- Teams: 5
- Premiers: South Adelaide 5th premiership
- Leading goalkicker: Jack Kay South Adelaide (25 goals)
- Matches played: 40

= 1896 SAFA season =

The 1896 South Australian Football Association season was the 20th season of the top-level Australian rules football competition in South Australia.
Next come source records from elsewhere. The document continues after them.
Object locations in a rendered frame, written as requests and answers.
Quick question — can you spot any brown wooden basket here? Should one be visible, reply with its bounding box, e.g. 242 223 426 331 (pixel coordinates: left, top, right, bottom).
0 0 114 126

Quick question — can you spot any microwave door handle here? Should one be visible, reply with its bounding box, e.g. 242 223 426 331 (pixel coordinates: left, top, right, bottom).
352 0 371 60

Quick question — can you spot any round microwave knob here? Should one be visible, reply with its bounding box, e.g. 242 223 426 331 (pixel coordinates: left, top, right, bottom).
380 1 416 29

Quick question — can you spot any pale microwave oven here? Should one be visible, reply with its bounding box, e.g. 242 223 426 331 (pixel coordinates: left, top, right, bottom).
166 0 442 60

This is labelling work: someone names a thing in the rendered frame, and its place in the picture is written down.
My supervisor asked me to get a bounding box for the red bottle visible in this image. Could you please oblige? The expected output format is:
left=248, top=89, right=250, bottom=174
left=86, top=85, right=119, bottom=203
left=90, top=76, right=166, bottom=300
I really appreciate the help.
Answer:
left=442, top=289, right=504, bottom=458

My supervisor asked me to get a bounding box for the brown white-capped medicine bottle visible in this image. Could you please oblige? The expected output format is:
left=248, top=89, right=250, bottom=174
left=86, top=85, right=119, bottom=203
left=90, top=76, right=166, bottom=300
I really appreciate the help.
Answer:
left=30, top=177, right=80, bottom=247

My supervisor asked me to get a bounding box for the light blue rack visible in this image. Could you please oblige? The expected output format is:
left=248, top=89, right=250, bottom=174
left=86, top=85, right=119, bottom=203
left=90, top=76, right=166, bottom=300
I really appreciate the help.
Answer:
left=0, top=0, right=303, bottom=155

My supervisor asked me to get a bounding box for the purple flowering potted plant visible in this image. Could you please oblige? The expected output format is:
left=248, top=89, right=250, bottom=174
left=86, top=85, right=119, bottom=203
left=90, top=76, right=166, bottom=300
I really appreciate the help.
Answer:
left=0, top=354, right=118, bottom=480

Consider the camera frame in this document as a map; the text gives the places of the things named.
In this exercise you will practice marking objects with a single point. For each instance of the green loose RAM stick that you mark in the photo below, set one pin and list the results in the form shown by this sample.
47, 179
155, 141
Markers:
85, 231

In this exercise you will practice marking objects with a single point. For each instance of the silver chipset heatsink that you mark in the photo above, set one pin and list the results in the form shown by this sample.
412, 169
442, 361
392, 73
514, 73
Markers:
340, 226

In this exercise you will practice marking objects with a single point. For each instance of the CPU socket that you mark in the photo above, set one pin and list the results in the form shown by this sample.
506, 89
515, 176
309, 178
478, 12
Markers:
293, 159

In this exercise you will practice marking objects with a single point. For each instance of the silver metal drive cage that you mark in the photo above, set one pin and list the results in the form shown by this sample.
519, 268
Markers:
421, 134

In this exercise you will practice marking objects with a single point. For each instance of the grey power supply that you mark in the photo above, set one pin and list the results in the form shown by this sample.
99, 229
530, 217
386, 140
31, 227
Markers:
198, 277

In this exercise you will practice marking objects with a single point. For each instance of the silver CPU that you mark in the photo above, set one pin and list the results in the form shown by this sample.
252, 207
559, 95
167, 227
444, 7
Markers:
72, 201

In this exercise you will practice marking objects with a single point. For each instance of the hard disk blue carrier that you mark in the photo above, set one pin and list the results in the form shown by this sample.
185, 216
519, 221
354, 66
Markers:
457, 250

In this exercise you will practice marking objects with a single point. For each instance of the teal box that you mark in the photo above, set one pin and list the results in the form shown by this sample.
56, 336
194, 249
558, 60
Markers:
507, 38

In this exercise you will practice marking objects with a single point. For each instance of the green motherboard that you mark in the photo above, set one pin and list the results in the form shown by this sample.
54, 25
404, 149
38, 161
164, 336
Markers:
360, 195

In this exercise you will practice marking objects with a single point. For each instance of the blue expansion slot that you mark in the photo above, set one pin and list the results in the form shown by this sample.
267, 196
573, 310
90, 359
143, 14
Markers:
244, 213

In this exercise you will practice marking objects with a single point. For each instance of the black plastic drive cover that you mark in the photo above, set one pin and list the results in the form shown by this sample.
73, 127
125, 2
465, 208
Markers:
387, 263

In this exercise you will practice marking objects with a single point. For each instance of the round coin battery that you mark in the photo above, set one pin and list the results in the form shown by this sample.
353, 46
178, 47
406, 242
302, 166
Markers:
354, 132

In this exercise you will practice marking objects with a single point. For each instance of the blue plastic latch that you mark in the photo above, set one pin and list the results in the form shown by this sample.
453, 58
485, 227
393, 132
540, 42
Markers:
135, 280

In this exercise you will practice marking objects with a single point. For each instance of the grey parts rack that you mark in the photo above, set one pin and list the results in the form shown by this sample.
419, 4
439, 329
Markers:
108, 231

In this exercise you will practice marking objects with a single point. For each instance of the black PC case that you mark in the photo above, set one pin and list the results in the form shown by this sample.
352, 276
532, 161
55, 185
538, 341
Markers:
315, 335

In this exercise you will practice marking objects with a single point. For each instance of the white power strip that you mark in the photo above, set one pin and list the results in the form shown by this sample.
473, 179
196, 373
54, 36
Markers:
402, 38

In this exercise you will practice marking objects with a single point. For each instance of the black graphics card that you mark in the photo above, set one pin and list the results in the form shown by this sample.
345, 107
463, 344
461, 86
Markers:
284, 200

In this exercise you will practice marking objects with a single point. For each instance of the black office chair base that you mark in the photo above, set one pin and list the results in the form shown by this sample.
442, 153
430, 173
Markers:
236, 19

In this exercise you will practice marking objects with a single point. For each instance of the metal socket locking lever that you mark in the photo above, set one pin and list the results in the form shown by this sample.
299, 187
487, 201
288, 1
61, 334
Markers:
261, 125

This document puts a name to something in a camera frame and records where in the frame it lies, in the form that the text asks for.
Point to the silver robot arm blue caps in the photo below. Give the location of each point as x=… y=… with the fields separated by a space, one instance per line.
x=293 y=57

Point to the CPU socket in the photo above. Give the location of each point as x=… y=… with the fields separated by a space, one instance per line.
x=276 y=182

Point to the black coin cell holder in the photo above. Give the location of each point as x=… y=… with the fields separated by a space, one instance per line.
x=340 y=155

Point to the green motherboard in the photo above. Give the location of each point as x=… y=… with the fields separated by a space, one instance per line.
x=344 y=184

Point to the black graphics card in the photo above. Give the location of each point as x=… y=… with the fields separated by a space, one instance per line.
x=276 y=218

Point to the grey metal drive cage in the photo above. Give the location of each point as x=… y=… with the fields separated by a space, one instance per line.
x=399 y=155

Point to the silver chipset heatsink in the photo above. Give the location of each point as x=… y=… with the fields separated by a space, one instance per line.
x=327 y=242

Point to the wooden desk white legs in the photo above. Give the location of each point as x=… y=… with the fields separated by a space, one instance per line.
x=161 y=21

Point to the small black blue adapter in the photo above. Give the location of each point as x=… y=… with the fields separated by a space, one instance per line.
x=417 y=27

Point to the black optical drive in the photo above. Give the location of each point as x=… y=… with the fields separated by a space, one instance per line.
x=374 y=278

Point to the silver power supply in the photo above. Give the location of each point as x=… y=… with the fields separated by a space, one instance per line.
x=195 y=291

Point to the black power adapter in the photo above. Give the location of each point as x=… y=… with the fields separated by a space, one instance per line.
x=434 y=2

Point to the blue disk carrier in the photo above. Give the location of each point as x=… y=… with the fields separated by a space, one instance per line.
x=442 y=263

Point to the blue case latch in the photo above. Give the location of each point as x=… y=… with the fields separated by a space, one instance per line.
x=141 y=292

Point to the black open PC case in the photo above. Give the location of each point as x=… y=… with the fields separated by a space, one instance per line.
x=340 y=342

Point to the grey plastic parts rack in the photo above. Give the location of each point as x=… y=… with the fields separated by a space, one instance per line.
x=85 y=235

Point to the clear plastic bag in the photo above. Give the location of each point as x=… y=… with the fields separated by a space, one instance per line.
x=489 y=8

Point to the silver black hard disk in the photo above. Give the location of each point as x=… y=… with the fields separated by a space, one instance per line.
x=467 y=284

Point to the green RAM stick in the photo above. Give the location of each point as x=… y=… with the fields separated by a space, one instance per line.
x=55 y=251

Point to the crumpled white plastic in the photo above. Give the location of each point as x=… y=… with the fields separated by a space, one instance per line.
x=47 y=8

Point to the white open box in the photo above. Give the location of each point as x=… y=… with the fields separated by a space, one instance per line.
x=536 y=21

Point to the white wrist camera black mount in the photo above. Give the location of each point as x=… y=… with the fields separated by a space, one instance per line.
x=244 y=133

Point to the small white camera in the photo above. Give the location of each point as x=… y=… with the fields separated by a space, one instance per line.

During the 1896 season a rule was introduced for North Adelaide and the Natives (renamed West Torrens for the 1897 season) allowing them to field an extra three players to be more competitive with the three more established clubs. The Native team played the majority of their games at Kensington despite many of their players living in the Port area.|

==Ladder==

|  | 1896 SAFA Ladder |  |
|  | TEAM | P | W | L | D | GF | BF | GA | BA | Pts |
| 1 | South Adelaide | 18 | 16 | 0 | 2 | 128 | 134 | 60 | 86 | 34 |
| 2 | Norwood | 18 | 10 | 6 | 2 | 104 | 144 | 71 | 112 | 22 |
| 3 | North Adelaide | 16 | 5 | 10 | 1 | 52 | 105 | 80 | 118 | 11 |
| 4 | Natives | 16 | 4 | 10 | 2 | 44 | 81 | 77 | 118 | 10 |
| 5 | Port Adelaide | 18 | 4 | 13 | 1 | 66 | 118 | 101 | 143 | 9 |
| Key: P = Played, W = Won, L = Lost, D = Drawn, GF = Goals For, BF = Behinds For, GA = Goals Against, BA = Behinds Against, (P) = Premiers |  |  |  |  |  |  |  |  |  |  |

Notes – South Adelaide, Norwood and Port Adelaide played each other 5 times but only 4 times against North Adelaide and Natives.
 North Adelaide and Natives forfeited to South Adelaide once each.